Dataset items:

• • • • •

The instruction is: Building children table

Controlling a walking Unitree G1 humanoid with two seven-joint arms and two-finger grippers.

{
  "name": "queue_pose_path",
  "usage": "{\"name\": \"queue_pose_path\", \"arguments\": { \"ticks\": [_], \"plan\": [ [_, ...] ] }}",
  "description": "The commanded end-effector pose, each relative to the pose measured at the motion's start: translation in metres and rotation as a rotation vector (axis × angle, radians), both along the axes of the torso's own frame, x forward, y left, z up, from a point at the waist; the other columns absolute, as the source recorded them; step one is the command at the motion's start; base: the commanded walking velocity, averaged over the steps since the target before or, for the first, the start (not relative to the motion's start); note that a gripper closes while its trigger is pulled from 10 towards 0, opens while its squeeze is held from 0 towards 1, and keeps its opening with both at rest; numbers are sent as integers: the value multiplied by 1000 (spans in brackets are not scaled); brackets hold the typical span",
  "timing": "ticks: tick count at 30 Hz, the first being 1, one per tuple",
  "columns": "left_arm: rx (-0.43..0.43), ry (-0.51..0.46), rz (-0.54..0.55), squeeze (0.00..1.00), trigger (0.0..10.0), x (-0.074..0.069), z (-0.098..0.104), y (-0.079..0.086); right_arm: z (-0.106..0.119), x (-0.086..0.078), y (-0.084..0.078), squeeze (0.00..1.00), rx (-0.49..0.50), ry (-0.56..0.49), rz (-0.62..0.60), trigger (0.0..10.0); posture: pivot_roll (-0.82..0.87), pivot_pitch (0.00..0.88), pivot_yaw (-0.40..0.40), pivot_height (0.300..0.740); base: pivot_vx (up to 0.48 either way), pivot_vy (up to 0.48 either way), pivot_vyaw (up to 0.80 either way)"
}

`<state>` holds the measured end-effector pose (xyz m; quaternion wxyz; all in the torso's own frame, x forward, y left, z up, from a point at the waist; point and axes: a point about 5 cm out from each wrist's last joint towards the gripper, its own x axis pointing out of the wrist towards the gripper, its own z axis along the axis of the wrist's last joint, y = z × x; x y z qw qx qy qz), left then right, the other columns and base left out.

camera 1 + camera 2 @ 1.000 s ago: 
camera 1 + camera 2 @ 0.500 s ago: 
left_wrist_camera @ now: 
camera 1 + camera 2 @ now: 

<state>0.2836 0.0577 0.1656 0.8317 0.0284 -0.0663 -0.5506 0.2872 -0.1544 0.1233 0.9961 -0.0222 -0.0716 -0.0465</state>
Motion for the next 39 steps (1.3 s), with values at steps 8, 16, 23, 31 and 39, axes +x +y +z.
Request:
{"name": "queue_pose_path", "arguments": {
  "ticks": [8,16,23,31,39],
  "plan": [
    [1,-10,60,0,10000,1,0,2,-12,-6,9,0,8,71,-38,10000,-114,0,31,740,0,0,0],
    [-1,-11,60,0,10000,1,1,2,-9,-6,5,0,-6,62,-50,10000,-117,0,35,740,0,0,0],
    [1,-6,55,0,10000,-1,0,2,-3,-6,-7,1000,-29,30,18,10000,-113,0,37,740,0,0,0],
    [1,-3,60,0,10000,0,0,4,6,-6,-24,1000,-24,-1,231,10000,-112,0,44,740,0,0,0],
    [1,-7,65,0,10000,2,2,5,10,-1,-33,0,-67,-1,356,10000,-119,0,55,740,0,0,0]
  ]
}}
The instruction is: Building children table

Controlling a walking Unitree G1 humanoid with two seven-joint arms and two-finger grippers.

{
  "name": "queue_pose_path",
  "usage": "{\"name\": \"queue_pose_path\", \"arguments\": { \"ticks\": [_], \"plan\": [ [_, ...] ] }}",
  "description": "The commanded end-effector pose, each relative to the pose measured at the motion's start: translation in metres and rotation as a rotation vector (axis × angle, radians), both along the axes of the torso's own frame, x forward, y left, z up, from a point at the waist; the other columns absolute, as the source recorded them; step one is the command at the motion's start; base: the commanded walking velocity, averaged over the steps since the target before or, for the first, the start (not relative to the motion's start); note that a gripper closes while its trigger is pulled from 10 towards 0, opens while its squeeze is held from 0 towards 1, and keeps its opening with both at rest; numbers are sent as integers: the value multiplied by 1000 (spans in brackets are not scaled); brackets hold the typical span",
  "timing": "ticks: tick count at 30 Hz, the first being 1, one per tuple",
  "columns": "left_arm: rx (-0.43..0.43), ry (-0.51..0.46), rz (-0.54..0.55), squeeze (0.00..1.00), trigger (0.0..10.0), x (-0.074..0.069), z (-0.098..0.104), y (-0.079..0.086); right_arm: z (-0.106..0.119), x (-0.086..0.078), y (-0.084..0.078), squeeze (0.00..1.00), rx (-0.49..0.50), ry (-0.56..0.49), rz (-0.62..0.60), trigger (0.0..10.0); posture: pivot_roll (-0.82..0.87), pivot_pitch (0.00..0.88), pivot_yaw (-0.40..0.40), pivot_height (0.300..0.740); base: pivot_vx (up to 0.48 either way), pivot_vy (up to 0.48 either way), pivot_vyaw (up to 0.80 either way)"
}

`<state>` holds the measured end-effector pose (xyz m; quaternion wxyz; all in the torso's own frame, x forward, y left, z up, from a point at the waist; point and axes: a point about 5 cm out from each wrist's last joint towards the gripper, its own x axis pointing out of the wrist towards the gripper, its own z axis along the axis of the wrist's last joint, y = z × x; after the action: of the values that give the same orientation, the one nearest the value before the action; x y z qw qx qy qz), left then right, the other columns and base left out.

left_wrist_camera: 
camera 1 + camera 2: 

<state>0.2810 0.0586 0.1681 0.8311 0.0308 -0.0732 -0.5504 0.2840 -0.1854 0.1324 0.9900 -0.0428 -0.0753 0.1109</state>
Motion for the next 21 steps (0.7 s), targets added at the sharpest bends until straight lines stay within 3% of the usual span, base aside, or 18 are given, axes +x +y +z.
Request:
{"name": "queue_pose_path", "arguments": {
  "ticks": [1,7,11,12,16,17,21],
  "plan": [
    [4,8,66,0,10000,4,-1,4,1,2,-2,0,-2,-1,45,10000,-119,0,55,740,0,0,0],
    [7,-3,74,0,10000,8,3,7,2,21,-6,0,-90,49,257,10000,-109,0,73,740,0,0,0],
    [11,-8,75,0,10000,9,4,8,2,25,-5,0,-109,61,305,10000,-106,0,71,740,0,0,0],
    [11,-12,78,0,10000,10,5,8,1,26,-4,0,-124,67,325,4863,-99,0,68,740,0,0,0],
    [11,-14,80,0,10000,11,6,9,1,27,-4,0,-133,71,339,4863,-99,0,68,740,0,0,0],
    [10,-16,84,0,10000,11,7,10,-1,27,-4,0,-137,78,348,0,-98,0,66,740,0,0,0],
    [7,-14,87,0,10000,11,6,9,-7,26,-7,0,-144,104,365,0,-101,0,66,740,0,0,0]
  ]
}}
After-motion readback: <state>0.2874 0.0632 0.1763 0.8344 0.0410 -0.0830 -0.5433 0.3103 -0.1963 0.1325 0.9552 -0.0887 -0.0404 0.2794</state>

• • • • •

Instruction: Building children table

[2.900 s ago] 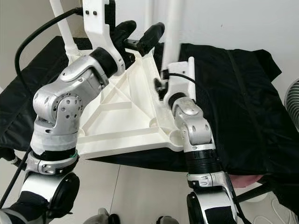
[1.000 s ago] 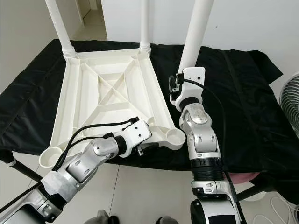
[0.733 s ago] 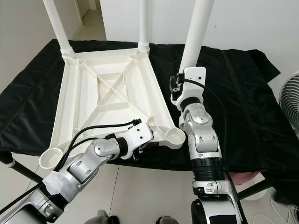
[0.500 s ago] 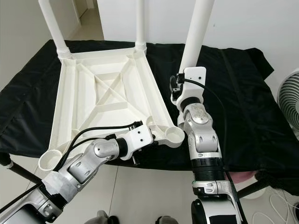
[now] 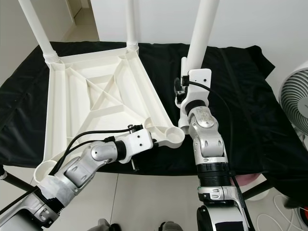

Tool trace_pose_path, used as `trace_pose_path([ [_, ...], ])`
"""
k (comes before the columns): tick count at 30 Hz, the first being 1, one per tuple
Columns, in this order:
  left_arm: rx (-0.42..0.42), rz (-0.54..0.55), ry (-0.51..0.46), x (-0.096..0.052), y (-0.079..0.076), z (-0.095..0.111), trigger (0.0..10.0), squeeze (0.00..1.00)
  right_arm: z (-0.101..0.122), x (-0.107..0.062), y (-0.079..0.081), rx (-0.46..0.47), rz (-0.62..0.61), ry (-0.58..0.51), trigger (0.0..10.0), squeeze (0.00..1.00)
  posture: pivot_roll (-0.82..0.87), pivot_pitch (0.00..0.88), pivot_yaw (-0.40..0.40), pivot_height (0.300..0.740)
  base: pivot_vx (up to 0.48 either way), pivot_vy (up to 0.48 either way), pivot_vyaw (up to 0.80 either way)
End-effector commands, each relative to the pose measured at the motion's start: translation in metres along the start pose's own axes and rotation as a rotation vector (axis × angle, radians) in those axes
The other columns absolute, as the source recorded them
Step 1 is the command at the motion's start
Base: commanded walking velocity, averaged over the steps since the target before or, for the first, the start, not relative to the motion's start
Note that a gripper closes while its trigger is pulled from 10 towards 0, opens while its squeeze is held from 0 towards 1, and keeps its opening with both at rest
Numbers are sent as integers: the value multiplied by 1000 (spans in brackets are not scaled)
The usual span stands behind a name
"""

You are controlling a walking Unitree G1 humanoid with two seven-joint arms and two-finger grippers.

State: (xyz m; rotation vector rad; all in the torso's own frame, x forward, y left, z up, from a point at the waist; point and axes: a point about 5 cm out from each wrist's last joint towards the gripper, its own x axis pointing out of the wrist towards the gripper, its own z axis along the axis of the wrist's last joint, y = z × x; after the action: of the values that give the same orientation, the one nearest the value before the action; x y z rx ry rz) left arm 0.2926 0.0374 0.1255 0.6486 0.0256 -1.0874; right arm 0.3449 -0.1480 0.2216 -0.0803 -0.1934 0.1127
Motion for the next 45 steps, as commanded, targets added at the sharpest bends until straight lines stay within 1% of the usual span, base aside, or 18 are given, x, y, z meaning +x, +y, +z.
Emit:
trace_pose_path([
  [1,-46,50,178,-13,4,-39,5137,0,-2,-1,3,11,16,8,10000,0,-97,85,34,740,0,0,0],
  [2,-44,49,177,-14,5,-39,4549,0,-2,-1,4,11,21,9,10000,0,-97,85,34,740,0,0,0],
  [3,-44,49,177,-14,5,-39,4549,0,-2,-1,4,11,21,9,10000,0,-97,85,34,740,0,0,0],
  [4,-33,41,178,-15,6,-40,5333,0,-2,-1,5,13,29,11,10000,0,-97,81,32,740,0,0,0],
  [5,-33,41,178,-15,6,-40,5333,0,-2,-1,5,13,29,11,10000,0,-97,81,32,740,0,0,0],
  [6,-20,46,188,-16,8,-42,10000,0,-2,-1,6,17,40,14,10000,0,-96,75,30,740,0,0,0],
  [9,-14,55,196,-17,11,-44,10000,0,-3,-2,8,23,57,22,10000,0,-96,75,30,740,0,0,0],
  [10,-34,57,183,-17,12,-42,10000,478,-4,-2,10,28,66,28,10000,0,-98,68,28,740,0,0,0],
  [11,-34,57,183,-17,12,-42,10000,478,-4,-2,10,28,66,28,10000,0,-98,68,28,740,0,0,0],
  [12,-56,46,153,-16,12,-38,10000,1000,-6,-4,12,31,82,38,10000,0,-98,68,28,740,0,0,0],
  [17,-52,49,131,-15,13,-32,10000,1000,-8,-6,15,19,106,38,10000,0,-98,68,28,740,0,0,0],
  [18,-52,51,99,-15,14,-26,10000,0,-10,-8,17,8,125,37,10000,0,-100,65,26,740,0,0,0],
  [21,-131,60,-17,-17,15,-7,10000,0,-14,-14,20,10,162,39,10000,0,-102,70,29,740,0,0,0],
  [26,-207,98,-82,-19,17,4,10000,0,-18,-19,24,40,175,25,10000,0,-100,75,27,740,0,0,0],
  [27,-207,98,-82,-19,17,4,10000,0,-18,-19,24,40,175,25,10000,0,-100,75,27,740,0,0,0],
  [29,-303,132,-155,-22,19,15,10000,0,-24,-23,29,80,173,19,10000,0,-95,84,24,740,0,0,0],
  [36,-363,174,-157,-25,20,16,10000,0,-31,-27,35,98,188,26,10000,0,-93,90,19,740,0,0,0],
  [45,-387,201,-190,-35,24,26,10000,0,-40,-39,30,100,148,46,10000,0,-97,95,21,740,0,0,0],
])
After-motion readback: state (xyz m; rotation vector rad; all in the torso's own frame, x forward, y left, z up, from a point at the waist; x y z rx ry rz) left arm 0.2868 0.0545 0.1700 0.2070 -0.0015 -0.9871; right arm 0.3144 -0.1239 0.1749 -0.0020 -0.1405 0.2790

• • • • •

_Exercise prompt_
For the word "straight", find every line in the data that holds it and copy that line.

_Result of this exercise_
Motion for the next 21 steps (0.7 s), targets added at the sharpest bends until straight lines stay within 3% of the usual span, base aside, or 18 are given, axes +x +y +z.
Motion for the next 45 steps, as commanded, targets added at the sharpest bends until straight lines stay within 1% of the usual span, base aside, or 18 are given, x, y, z meaning +x, +y, +z.

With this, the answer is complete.